What's needed is an exact copy of all the data below, without pictures.

———

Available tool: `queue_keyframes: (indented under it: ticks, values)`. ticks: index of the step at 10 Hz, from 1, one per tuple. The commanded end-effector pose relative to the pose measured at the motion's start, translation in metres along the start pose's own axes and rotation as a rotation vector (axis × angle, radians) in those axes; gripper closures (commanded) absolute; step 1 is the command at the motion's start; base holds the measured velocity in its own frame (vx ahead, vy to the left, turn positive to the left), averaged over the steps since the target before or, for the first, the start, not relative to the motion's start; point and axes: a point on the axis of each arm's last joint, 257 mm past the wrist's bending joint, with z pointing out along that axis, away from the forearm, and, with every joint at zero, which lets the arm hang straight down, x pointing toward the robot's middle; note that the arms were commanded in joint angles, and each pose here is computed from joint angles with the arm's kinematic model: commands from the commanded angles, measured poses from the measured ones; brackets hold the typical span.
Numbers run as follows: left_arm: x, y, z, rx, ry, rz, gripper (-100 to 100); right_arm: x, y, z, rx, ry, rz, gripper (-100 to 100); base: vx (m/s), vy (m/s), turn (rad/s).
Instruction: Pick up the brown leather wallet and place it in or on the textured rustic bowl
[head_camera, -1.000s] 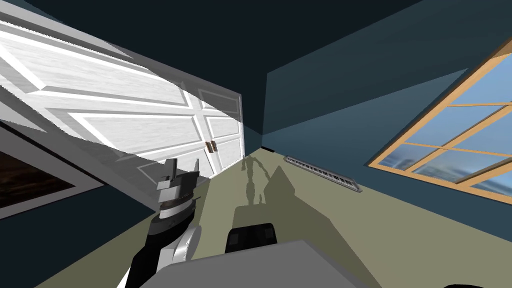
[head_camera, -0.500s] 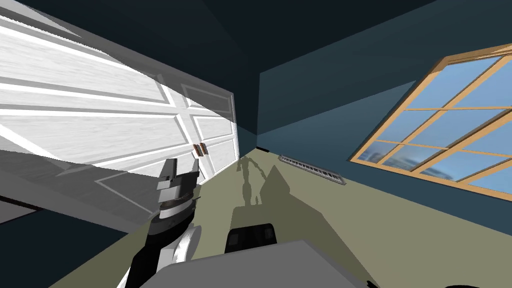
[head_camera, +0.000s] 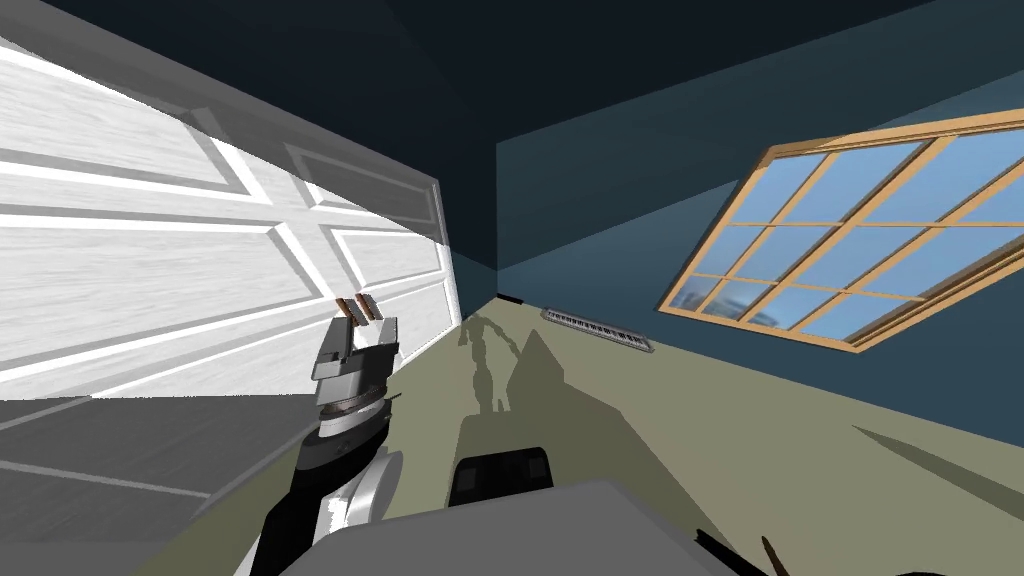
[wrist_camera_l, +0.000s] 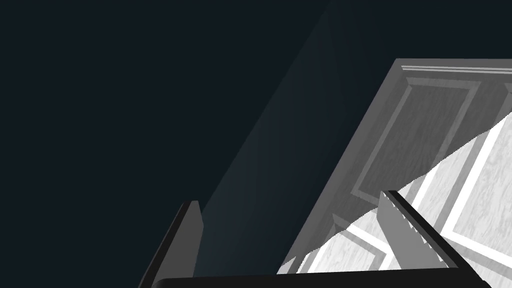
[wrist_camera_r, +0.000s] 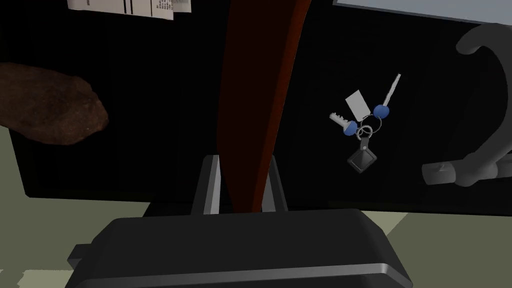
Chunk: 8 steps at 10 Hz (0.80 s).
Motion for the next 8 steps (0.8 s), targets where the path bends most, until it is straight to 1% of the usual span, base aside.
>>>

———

**SOLUTION**
Available tool: `queue_keyframes: (indented under it: ticks, values)`. ticks: index of the step at 10 Hz, from 1, one per tuple. The commanded end-effector pose relative to the pose measured at the motion's start, translation in metres along the start pose's own axes and rotation as a rotation vector (axis × angle, radians) in those axes; gripper closures (commanded) absolute; step 1 is the command at the motion's start; base holds the measured velocity in its own frame (vx ahead, vy to the left, turn positive to the left), averaged over the steps since the target before or, for the first, the start, not relative to the motion's start; point and axes: a point on the axis of each arm's last joint, 257 mm past the wrist's bending joint, with z pointing out along that axis, away from the forearm, and, with every joint at zero, which lets the arm hang straight down, x pointing toward the robot's middle; note that the arms were commanded in joint angles, and each pose here is computed from joint angles with the arm's kinematic model: commands from the commanded angles, measured poses from the measured ones; brackets hold the typical span.
Numbers run as follows: left_arm: x, y, z, rx, ry, rz, gripper (-100 to 100); right_arm: x, y, z, rx, ry, rz, gripper (-100 to 100); base: vx (m/s), vy (m/s), turn (rad/s).
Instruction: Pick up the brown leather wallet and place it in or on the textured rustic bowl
[head_camera, -1.000s] 
[head_camera, -0.500s] 
[head_camera, +0.000s] 
[wrist_camera_l, +0.000s] 
[wrist_camera_r, +0.000s] 
Chunk: 8 steps at 10 Hz (0.80 s).
Motion for the next 8 steps (0.8 s), targets where the path bends most, until it is straight to 1% of the usual span, base aside.
>>>

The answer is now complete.